Chinese use Web for private buys

Shanghai Daily news

Judging from empty aisles in stores that sell sexual health products, you'd think Chinese people had no interest in sex - or at least far less than their uninhibited counterparts in the West. Such a conclusion, however, would be wrong.

The fact is that the Chinese appetite for sex is as voracious as any other culture's. It's just that in China people are discrete when it comes to purchasing sexual products.

The Internet is enabling millions in China to view or buy a variety of interesting sexual products that they would otherwise feel embarrassed to purchase in a street corner shop.

EachNet.com, China's equivalent to ebay.com, lists 6,747 kinds of sex toys.

Industry insiders said the Shanghai-based auction Website has become China's largest online sex health products market.

An EachNet's representative declined to reveal the amount of revenue his company generates in sex products sales, but he said its annual growth rate is over 50 percent.

Joyo.com, China's largest business-to-consumer Website, also sells sex health products.

"I think the Internet is a suitable platform to sell such products because Chinese people think it is a personal affair and they don't like to purchase such things in public," said an unidentified official at EachNet.com Network Information Services Co Ltd.

Ju Huaizhong, owner of an online shop called Sex Paradise, said the shop's revenue was 20,000 yuan per month, with a net profit of 8,000 yuan.

In contrast, traditional sex shops in China have had lackluster sales.

For 45 minutes in yesterday afternoon, about 1,500 people walked past Shanghai Huaguang Sex Health Products Shop, located at the intersection of Shaanxi Road and Julu Road. Only one person entered the 20-square-meter shop, which displays 300 sex health products.

The customer left empty-handed.

Both the shop assistant and the customer were unwilling to discuss what they called a sensitive subject.

In contrast, the online sex products business is a booming industry.

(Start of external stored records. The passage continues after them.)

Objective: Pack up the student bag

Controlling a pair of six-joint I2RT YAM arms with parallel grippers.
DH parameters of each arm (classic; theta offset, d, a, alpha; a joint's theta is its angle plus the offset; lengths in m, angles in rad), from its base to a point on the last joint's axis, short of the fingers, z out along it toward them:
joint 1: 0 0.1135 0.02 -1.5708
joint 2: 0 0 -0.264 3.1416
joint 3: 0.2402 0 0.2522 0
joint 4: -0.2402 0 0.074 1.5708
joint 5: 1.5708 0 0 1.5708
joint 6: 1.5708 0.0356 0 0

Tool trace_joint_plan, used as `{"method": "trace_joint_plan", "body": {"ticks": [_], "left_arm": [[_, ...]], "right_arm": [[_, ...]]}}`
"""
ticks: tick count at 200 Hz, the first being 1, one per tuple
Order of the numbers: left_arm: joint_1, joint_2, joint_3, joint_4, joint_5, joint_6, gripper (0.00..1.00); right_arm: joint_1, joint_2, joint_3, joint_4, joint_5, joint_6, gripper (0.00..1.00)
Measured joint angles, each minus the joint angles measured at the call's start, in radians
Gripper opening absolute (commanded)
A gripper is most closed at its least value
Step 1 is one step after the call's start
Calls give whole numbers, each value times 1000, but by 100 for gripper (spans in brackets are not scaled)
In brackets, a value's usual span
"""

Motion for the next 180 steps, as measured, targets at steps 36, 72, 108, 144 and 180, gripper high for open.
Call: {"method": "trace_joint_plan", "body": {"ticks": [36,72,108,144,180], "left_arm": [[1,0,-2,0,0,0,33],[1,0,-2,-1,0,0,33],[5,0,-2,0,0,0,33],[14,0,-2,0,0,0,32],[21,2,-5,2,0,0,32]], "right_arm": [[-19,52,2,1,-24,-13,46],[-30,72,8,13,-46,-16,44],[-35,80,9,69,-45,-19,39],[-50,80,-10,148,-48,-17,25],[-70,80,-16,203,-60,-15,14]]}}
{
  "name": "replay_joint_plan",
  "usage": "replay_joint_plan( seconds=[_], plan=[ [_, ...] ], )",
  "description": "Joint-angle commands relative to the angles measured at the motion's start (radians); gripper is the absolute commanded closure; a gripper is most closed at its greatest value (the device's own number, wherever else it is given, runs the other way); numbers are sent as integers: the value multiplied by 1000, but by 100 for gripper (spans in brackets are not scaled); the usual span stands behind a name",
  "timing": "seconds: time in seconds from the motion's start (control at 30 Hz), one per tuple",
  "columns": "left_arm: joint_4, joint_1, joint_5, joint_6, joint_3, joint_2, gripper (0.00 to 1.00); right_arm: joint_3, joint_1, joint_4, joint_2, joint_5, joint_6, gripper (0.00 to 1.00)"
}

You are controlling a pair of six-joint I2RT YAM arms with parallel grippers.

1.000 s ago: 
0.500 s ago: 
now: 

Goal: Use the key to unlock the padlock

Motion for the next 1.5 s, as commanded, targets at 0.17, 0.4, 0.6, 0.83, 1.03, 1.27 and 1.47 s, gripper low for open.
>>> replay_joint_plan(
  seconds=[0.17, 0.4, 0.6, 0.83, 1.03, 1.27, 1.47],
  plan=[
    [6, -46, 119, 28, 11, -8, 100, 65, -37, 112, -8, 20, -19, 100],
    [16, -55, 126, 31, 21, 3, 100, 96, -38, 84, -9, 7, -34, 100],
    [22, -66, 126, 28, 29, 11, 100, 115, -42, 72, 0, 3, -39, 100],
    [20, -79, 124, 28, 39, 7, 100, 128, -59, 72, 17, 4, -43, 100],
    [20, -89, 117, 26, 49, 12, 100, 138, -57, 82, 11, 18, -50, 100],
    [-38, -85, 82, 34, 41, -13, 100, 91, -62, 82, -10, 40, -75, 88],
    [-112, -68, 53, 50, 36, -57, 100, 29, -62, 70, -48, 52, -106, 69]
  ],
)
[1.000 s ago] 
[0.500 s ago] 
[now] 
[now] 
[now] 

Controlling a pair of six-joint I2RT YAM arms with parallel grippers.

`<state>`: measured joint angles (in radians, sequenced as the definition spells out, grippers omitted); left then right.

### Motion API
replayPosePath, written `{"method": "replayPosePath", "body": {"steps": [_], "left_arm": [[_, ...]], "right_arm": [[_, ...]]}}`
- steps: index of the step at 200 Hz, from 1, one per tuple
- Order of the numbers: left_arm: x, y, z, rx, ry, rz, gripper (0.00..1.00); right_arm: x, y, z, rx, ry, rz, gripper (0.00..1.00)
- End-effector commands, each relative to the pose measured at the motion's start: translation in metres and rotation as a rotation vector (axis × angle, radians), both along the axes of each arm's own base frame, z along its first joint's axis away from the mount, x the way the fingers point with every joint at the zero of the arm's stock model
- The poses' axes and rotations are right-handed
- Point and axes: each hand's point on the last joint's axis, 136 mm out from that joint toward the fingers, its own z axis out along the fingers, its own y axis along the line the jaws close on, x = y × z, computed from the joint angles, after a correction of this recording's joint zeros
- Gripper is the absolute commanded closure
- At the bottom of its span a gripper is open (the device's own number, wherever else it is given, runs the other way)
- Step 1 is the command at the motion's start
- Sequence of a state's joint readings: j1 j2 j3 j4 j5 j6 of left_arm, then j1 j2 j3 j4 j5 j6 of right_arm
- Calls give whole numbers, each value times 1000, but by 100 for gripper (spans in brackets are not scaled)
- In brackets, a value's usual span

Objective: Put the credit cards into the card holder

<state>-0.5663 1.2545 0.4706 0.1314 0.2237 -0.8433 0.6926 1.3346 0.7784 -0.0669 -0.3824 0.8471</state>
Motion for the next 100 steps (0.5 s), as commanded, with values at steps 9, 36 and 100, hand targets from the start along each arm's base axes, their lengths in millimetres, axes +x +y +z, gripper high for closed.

"We provide customers after-sales service and we give them a receipt, just like traditional sellers in supermarkets," said Ju.

According to Liu Dalin, director of the city's Reproduction and Sex Culture Center, sex has long been suppressed in China. The result is that few are bold enough to shop in public for kinky items.

"Because of feudalistic influences, sex has been suppressed in China for more than 1,000 years," Liu told Shanghai Daily yesterday.

"Such a long history will influence Chinese people for generations," he added.

But as China adopted its opening-up policy more than 20 years ago, modern Chinese have become more and more liberated and unprejudiced toward sex.

"Chinese people have remarkably improved their living conditions," said Liu. "Thus, they are naturally raising their expectations for their sex lives."

So just what kinds of items are the Chinese buying to enhance their sex lives? We may never know, as few are willing to answer such a question in public at this stage.